It seems that 2014 is flying by. Christmas, it feels, was not that long ago and yet here I am after an Easter roast stuffed to the absolute brim with a large grin appearing from one ear to the other at the prospect of a potential food coma. This year Easter started like any other, I got up at a time in the morning which- quite frankly- should not exist, just to make it to the Easter dawn service (but this did end in a much deserved ‘well-done’ toasted hot- cross bun!) On my return the ‘Easter bunny’ had been once more, bringing the chocolate goodies that have become commercially synonymous with this time of year. A weekend which is for all classic chocolate- bingers, heaven! And thanks to this weekend I am now perfectly well stocked for the break- downs that will most likely happen in the next few weeks with the looming deadline for the dreaded dissertation.

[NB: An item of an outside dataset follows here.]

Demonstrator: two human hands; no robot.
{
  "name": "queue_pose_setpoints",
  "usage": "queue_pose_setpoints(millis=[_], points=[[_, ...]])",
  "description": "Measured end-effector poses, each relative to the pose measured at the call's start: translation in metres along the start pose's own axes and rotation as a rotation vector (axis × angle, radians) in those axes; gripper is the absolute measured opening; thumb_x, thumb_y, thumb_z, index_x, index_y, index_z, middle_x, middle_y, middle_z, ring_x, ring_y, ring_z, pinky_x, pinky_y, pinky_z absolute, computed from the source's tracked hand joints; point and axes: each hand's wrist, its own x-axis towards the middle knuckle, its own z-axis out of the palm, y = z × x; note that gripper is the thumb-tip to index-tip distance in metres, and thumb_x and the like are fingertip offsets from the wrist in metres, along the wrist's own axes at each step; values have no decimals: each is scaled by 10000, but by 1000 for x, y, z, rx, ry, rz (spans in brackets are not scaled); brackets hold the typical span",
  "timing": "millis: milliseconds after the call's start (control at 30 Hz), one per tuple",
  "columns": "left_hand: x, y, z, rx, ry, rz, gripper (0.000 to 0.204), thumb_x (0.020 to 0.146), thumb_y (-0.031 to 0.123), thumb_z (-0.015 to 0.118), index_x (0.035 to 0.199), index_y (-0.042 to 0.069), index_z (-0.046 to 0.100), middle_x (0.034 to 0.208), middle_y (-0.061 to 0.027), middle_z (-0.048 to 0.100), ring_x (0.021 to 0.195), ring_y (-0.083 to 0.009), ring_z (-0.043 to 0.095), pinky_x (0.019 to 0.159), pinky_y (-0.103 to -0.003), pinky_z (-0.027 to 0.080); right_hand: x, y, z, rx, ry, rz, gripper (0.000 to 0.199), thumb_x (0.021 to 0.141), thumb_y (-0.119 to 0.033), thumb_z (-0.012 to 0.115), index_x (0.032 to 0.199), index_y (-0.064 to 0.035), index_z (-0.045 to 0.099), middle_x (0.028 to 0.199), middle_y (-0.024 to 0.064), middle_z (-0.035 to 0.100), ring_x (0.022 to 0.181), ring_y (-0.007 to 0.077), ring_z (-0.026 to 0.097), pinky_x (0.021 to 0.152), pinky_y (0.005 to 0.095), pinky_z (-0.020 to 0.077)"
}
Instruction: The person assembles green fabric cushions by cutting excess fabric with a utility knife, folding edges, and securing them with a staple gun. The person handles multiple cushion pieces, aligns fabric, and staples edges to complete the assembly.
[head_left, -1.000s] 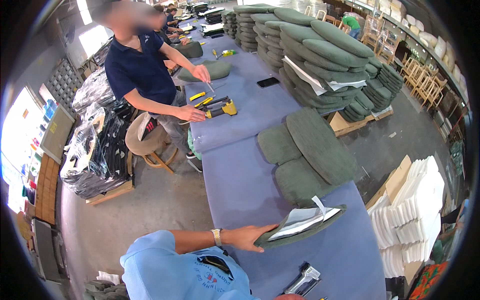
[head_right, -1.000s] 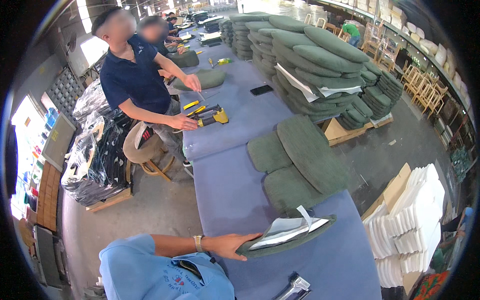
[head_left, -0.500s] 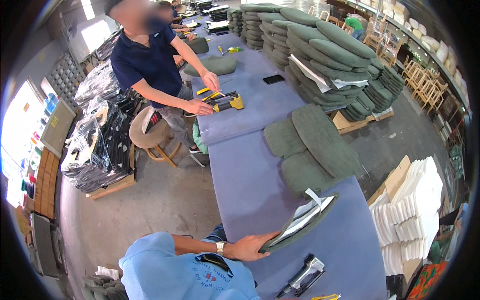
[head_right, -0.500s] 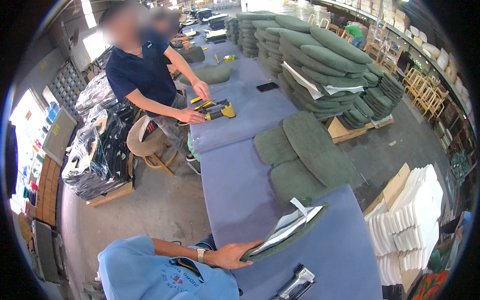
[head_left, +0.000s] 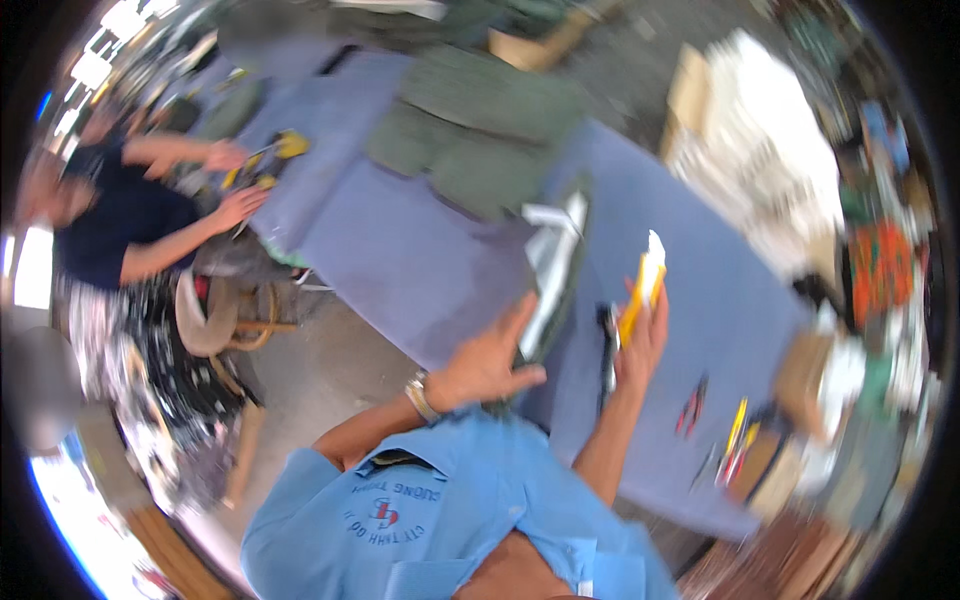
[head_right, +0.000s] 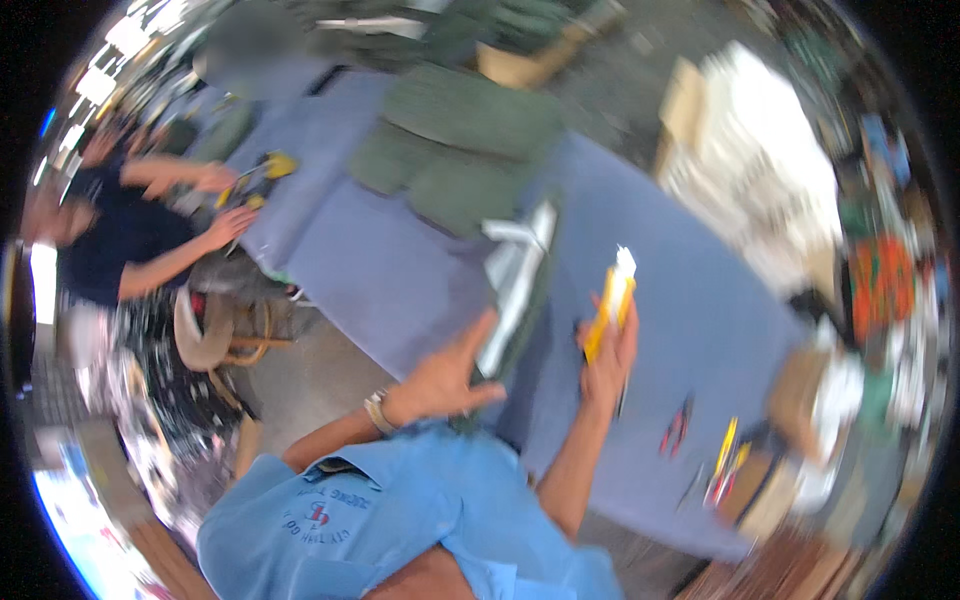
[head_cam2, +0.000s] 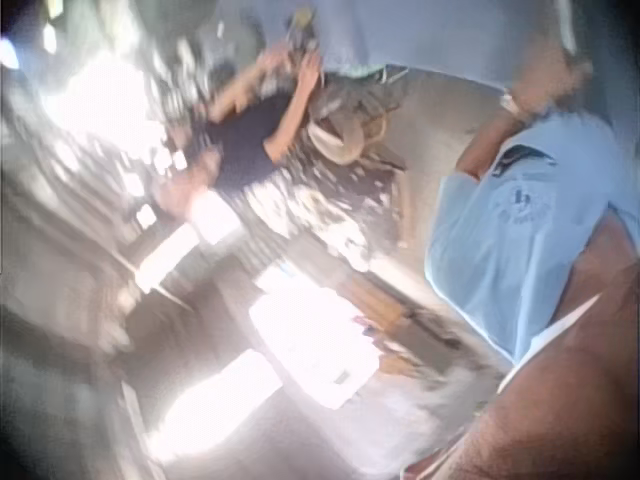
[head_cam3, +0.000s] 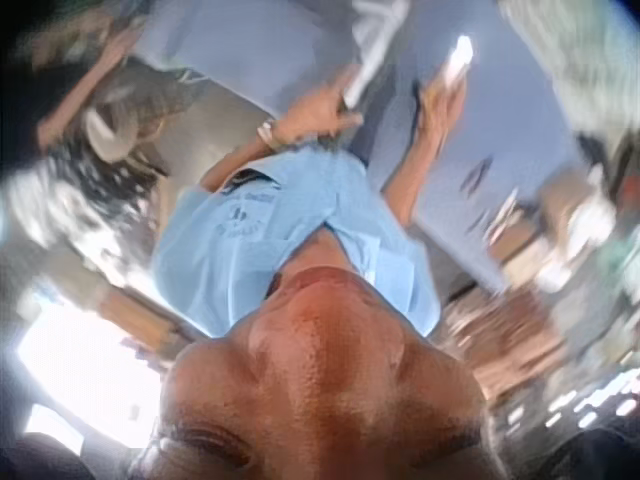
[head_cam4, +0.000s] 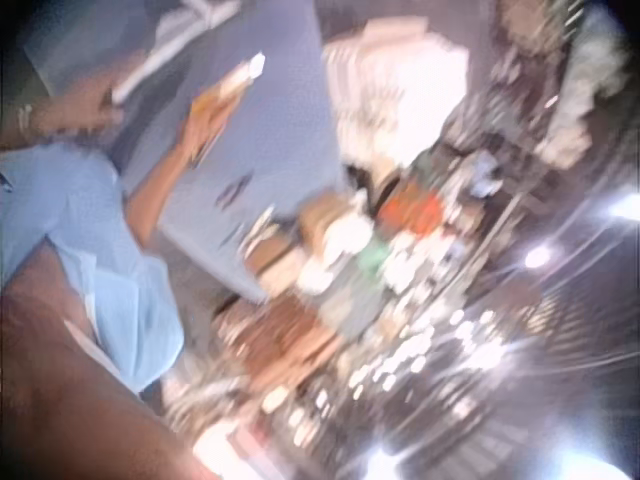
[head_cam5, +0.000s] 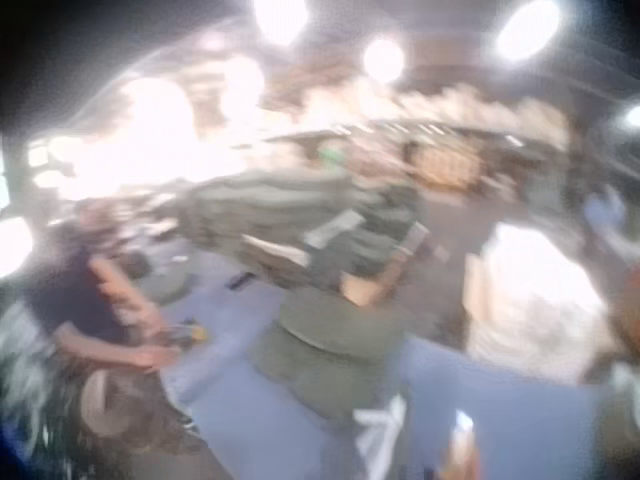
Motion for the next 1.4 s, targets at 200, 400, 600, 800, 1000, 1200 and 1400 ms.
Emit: queue_pose_setpoints(millis=[200,400,600,800,1000,1200,1400], points=[[80,20,-60,-15,332,184,536,901,210,767,1379,40,592,1359,-200,620,1141,-308,673,909,-375,557,4,4,4,-4,-6,2,467,1088,-185,488,1540,-99,409,1198,151,678,705,87,597,609,245,513],[136,48,-50,42,226,210,289,907,278,764,1020,14,733,858,-157,733,750,-297,721,675,-371,567,-9,8,5,57,-19,79,415,1091,-123,437,1503,-78,455,1233,167,665,773,111,641,680,260,554],[177,10,-8,592,198,-92,570,897,574,681,811,11,656,776,-176,692,706,-369,688,626,-467,532,-12,-3,5,216,-175,95,395,1068,-135,462,1452,-53,506,1344,188,622,958,191,698,819,312,578],[169,1,-17,490,337,140,454,959,449,655,790,28,650,798,-163,697,684,-369,677,599,-444,516,-18,-21,1,182,-237,-180,526,994,-258,661,1420,0,494,1316,218,642,1031,247,703,888,364,566],[153,-7,-28,4,209,274,194,952,202,722,1006,16,720,833,-108,697,649,-136,611,595,-304,478,-15,-5,-6,229,-43,-404,547,877,-393,818,1205,-31,573,883,61,616,782,152,615,708,279,511],[168,-7,-42,167,-201,248,249,858,157,773,1034,-2,700,856,-118,643,685,-172,591,626,-305,473,-19,-22,14,385,39,-334,519,957,-292,702,1341,7,521,1077,134,656,894,205,658,757,332,540],[174,-10,-26,72,43,357,186,848,132,794,921,-16,709,736,-58,618,644,-130,583,621,-287,478,-23,2,7,77,117,-313,468,919,-201,745,1300,-5,556,1156,134,654,1000,197,649,877,350,542]])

Yes, that’s right this year- unlike all my previous other years I am writing my dissertation during what should be a blessed weekend (that just so happens to come with the added benefit of chocolate!) I knew this Easter would not be same. My plan was to book an official ‘day off’ with myself- how kind! But what I didn’t expect- although with hindsight it should have been quite obvious- was that during the whole day I would feel an unavoidable guilt. It hindered any opportunity of pure chocolate enjoyment as I felt I was being brought back to reality with every thought I had of my workload. But then this, I suppose, is what life for a third year is- a constant see-saw of either doing your work or feeling guilty for not doing it. Although I kept to the plan and had my day off, this small victory was dashed as during the whole day I was walking around with an obvious weight hanging from my shoulders and muttering under my breath that I should be working. I think it is fair to say that I was feeling particularly stressed after having just one day off.
I am not disputing the point that we should get work done, it is clear that certain obstacles are placed in life and from time to time putting us under a certain amount of stress. But what I am talking about is the level of stress that life leads people into and I question whether sometimes it’s too much. This stress that we put ourselves through surely cannot be healthy and should it be expected? It can’t be good to find the ‘hunched- over- a- book’ classic library position quite comfortable, or that my neck clicking from said position a perfectly normal thing, or the fact that my eye twitches at the most awkward of times just typical. None of these to me sound at all healthy. Yet, we have all been in this level of despair at some point. And I am just going to throw this question out there- why?
Maybe this severe stress that I place on myself is something I have to learn to overcome and cope with and maybe life is to blame too. Life and the people in it have complicated what should perhaps be simple. Whatever the answer for this is, I think that a short term solution is going to have to be to calm down and have some chocolate. After all- it is Easter.